Study calls for action on smoking
A research team has warned that the issue of midwakh, a form of tobacco pipe smoking, needs to be addressed as a matter of urgency in the UAE.
The team, which has been examining smoking habits across the Emirates, warned that the tobacco is being sold to minors - packets don’t carry health warnings and it costs only one seventh of the price of cigarettes. The team also warned that people are turning to midwakh pipes at a younger age than they might take up cigarette smoking.
Their study is the largest of its kind in UAE - and possibly in the Arab world.
The doctors and researchers, from UAE University, Health Authority Abu Dhabi and the UK’s Oxford University, trawled through the medical records of 173,501 people screened for health insurance in the UAE and found that midwakh smoking is second only to cigarette smoking for tobacco users and it’s very cheap.
For Dhs11, you can buy as much loose tobacco (commonly known as dokha) as you would find in Dhs77 worth of cigarettes, the researchers found. Midwakh, a traditional Bedouin pipe, is now popular with both Emiratis and expats and may be spreading in popularity to other countries. Even more worrying, while the ban on selling cigarettes to minors is strictly enforced, it is not always enforced for midwakh tobacco, the authors said.
They also found that the average midwakh smoker is two years younger than the average smoker of other types of tobacco.
Mohammed Al Houqani, from the faculty of medicine at UAE University, said the team found that 18,814 people of the 170,000 in the study admitted to smoking tobacco regularly.
All the people 170,000 studied were Emiratis living in Abu Dhabi and were screened for the Weqaya insurance programme between April 2008 and June 2010.
The researchers found a huge gap in smoking rates between men and women, with 24.3 per cent of men admitting to smoking regularly, compared to just 0.8 per cent for women. However, the authors caution that these figures could well be underreported, especially for women, because of the social stigma of smoking.

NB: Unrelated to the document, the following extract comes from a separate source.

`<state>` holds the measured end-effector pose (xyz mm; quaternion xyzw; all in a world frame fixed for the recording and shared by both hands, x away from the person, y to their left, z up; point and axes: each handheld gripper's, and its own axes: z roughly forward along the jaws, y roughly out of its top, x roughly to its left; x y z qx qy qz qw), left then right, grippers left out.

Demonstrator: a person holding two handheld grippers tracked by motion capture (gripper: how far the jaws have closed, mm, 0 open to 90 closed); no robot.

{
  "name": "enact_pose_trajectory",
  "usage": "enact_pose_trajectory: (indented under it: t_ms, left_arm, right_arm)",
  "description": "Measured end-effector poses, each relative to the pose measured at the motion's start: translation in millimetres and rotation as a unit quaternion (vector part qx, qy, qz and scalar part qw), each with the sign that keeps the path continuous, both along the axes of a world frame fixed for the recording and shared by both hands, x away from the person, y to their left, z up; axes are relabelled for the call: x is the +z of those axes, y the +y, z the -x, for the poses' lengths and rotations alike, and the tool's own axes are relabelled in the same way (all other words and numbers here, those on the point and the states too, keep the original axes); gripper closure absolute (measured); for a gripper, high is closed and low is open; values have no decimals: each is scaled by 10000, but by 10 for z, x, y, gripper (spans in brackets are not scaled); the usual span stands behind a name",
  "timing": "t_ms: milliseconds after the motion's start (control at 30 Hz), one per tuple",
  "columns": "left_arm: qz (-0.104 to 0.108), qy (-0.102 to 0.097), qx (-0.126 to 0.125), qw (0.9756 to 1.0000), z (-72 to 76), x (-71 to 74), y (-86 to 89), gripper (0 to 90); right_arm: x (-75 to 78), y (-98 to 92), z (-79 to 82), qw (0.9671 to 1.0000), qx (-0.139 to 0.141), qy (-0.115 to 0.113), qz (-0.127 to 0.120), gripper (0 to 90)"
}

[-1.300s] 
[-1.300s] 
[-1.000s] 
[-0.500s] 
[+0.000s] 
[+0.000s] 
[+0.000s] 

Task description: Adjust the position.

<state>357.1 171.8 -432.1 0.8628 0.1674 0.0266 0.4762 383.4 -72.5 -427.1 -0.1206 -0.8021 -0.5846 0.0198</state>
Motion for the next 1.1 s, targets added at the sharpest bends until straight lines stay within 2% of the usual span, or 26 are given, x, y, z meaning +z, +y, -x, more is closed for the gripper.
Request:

“The use of midwakh and the relatively young age of onset of midwakh smokers is of particular concern as is the possibility of the habit spreading to other countries. Comprehensive tobacco control laws targeting the young and the use of midwakh are needed,” the report adds.
It also notes that there is no scientific research that compares the addictiveness and harm done by midwakh compared to cigarettes, but warns that “it is likely to be equally harmful and, as with any tobacco product, it will increase the risk of many chronic diseases, which are already increasing rapidly in the UAE and the region”.
It notes that older Emiratis have very good lung and cardiovascular health because smoking was not common until 40 years ago. However, with more expats coming into the country the use of tobacco grew, leading to health problems.
The authors also say that smoking levels are lower for Emiratis than for other Gulf states, but they add that cutting out midwakh smoking among youngsters must be a “priority”.
Dr Rajeshree Singhania, a neurodevelopmental paediatrician and founder of Dubai’s Singhania Children’s Clinic, said: “Stopping young people smoking depends on the relationship between parent and teenager. It can often be rebellion but how you deal with the rebellion is important.”
Parents leading by bad example is also a problem, she added. “If the parents smoke, there is a much greater chance the teenager will smoke, not just because its seen as acceptable, but because they may have been passive smoking for many years,” she said.